Half-Life 2 : Episode One - jeu PC
Ni un add-on ni vraiment une suite, Half-Life 2 : Episode One vient compléter le jeu de Valve avec brio, prouvant que le système de vente par épisodes peut se montrer bien plus probant que ce que laissait penser SiN il y a peu.
Que sont donc devenus Gordon et Alyx après l'explosion de la Citadelle ? Et surtout, comment ont-ils pu survivre ? Une question à laquelle on aura encore un peu de mal à répondre, toujours est-il qu'ils l'ont fait et que c'est au pied de cette tour infâme que démarre ce premier nouvel épisode. A peine dégagé des décombres par deux vieilles connaissances et après avoir subi quelques discours inquiétants, vous n'attendrez pas longtemps avant d'avoir à trouver un chemin vous menant vers... le coeur de la Citadelle. Un retour peu réjouissant en compagnie d'Alyx pour une première séquence de jeu que vous devrez parcourir avec pour seule arme le gravity gun. Si cela vous donne le sentiment de revivre la fin d'HL2 à l'envers, c'est normal. Déroutante, cette phase d'introduction vous verra multiplier les puzzles simplistes mais en dépit de son caractère un peu répétitif, elle parvient rapidement à replonger le joueur dans l'ambiance si particulière de Half-Life 2. Laissant déjà peser sur nous l'urgence de quitter ces lieux au bord de l'explosion pour retrouver le monde extérieur. Avec le seul canon anti-gravité, il faudra se défendre de l'assaut de quelques soldats, se protéger de la chute de débris énormes et actionner des mécanismes, phase probablement la plus fastidieuse soit dit en passant.

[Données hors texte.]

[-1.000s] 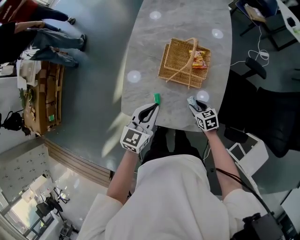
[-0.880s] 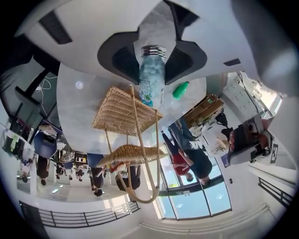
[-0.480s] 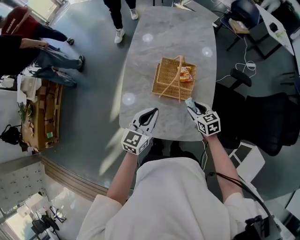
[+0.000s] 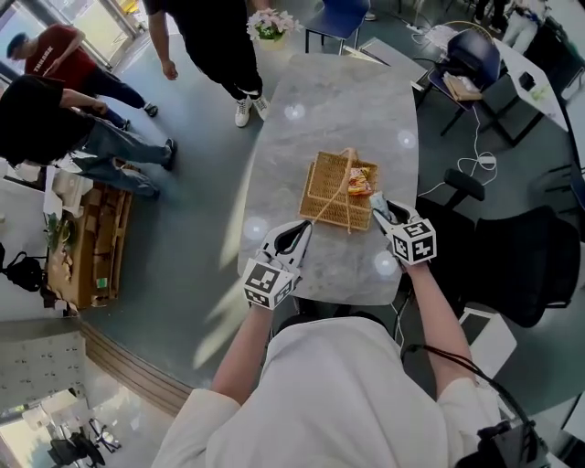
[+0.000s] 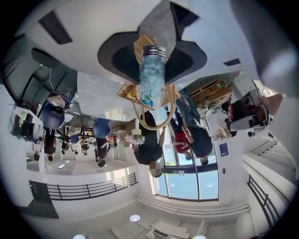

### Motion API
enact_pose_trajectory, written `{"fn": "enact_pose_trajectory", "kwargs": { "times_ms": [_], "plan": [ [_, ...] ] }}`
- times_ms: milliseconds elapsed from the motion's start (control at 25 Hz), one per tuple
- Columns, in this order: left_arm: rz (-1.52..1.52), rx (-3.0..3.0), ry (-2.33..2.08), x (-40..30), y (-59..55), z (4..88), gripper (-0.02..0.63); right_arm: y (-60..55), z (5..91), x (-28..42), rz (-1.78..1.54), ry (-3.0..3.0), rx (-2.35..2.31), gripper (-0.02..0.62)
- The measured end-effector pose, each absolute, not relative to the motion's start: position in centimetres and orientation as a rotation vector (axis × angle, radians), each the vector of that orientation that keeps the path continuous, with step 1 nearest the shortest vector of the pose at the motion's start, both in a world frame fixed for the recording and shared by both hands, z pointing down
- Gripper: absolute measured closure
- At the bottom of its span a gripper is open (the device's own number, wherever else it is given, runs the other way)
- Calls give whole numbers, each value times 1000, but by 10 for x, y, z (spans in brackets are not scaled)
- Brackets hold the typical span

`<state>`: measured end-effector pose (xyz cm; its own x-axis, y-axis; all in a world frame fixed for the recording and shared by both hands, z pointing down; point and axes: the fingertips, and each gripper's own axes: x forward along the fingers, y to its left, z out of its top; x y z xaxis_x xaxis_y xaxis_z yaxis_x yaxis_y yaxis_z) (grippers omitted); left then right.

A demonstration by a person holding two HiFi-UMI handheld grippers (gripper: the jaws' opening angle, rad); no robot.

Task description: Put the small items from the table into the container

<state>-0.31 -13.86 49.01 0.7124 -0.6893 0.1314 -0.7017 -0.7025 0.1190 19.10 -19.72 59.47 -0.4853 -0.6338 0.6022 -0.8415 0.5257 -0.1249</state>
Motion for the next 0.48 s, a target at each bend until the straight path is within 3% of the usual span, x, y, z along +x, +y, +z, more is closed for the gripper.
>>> {"fn": "enact_pose_trajectory", "kwargs": {
  "times_ms": [480],
  "plan": [
    [117, 2743, -1200, -8, -173, 483, 600, -256, 592, 183, 541, -2301, 1147, 413]
  ]
}}
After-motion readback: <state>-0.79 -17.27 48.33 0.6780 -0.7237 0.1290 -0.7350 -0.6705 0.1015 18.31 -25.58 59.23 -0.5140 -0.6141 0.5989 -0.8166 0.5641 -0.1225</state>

La formule classique combats/puzzles est donc toujours de rigueur, mais fonctionne de façon légèrement différente. En premier lieu, les combats sont devenus bien plus nerveux et intenses, l'époque où l'on faisait face à un ou deux types d'ennemis à la fois est révolue. Aujourd'hui, il faudra composer avec des assauts simultanés de headcrabs, de zombies, de fourmillons et surtout de zombies du Cartel, plus forts, plus rapides que les premiers et parfois armés d'une grenade. Certains combats deviennent franchement tendus, d'autant qu'il n'est pas rare du tout de se trouver à court de munitions. D'ailleurs, les promenades dans l'obscurité feraient presque penser à un survival horror, en plus dynamique puisqu'on se trouve littéralement assailli de toutes parts par des créatures que l'on distingue à peine. On ne cachera pas qu'il arrive parfois qu'on en ait un peu ras la casquette tant les choses peuvent prendre un tour absurde. Mais on surpasse ces moments de faiblesse pour mieux poursuivre la progression. Là encore, comme dans HL2, l'absence de niveaux et de cinématiques est toujours un bon moyen de nous faire coller au jeu. Impliquant malheureusement que les loadings impromptus continuent de nous pourrir un peu la vie.

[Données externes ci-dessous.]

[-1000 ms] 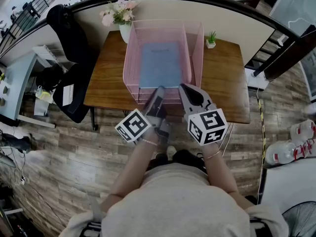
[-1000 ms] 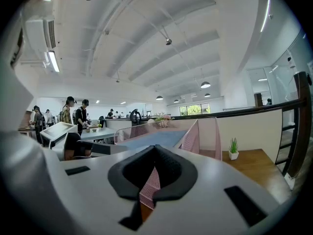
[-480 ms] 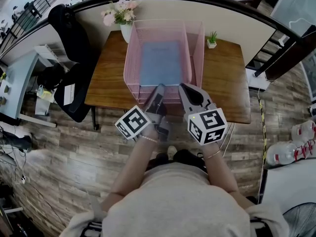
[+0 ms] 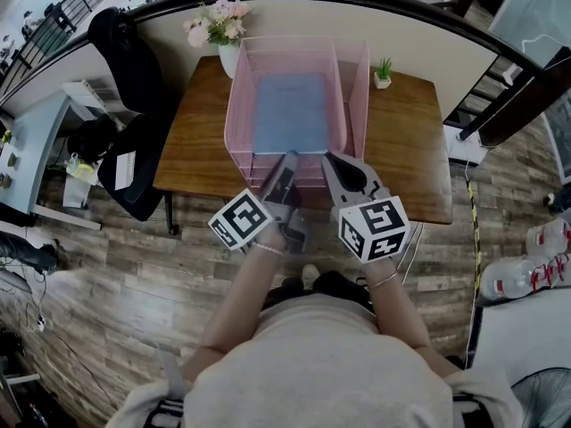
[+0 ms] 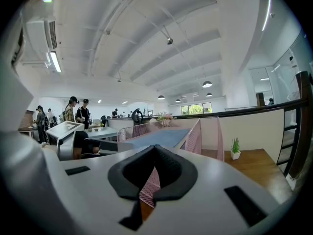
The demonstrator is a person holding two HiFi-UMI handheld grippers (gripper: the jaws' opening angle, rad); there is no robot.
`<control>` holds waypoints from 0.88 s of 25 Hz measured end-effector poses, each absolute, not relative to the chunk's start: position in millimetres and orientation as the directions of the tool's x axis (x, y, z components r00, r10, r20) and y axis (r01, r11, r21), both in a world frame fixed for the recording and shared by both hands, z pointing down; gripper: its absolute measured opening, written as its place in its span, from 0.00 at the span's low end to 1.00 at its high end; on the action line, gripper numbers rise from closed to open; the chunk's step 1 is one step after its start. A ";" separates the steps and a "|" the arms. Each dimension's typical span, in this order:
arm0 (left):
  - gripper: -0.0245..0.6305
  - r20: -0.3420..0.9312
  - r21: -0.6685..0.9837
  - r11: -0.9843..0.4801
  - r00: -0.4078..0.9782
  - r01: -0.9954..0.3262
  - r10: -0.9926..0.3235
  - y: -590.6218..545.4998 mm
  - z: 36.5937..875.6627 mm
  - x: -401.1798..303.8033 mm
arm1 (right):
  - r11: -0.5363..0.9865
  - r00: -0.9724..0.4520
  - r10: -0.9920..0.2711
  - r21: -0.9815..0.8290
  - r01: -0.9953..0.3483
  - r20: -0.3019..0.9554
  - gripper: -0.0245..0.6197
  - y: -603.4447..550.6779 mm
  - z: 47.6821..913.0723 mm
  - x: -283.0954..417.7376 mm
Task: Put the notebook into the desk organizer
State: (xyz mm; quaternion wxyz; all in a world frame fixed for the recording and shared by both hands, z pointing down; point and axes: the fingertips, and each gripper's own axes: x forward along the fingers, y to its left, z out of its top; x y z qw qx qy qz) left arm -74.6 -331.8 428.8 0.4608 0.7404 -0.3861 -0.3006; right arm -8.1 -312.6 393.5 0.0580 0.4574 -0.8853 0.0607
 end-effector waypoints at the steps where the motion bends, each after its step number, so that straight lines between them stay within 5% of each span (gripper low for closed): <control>1: 0.13 -0.088 0.913 -0.277 0.520 -0.298 -0.850 -331.5 428.7 -74.9 | 0.577 -0.577 -0.801 -0.052 -0.815 0.158 0.05 -312.0 393.0 -9.1; 22: 0.13 -0.045 0.670 -0.420 0.531 -0.612 -0.846 -311.2 395.7 -82.0 | 0.608 -0.608 -0.779 -0.048 -0.792 0.157 0.05 -299.6 383.9 -17.0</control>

Avec ce dynamisme trépidant, on réalise vite qu'on n'a pas décroché le jeu depuis qu'on l'a lancé, le revers de la médaille étant qu'on se rend compte dans la même pensée qu'on vient de le finir. Et cette pensée, elle nous traverse l'esprit après environ 4 ou 5 heures de jeu selon votre niveau. Ce qui est diablement court même s'il ne faut pas oublier que cet épisode n'est vendu que 20 euros. Et contrairement à SiN, Episode One a le bon goût de ne pas décevoir, tout juste de stresser un peu au cours de quelques scènes un peu ardues. On ajoutera sur la petite liste de griefs la déception relative au scénario qui ne nous apprend finalement pas grand-chose de nouveau. En revanche, on peut mentionner les quelques améliorations graphiques apportées au Source Engine, textures un peu plus fines ou surtout l'intégration du HDR parfaitement maîtrisé. Episode One nous offre des jeux de contrastes de lumières et d'éblouissement souvent somptueux. De manière générale, la réalisation est de haute volée et la qualité des animations faciales du Source restent inégalées. Décidément, on a beau dire, Valve ne manque pas de ressources pour nous surprendre.
Reprenant les mêmes bases solides employées dans le jeu original, cet épisode inédit en accentue l'intensité et apporte une touche de fraîcheur par le travail en équipe avec Alyx. Courte, la campagne solo que nous livre Valve n'en est pas moins excellente, variée et empreinte d'une ambiance qui ne laisse pas indifférent.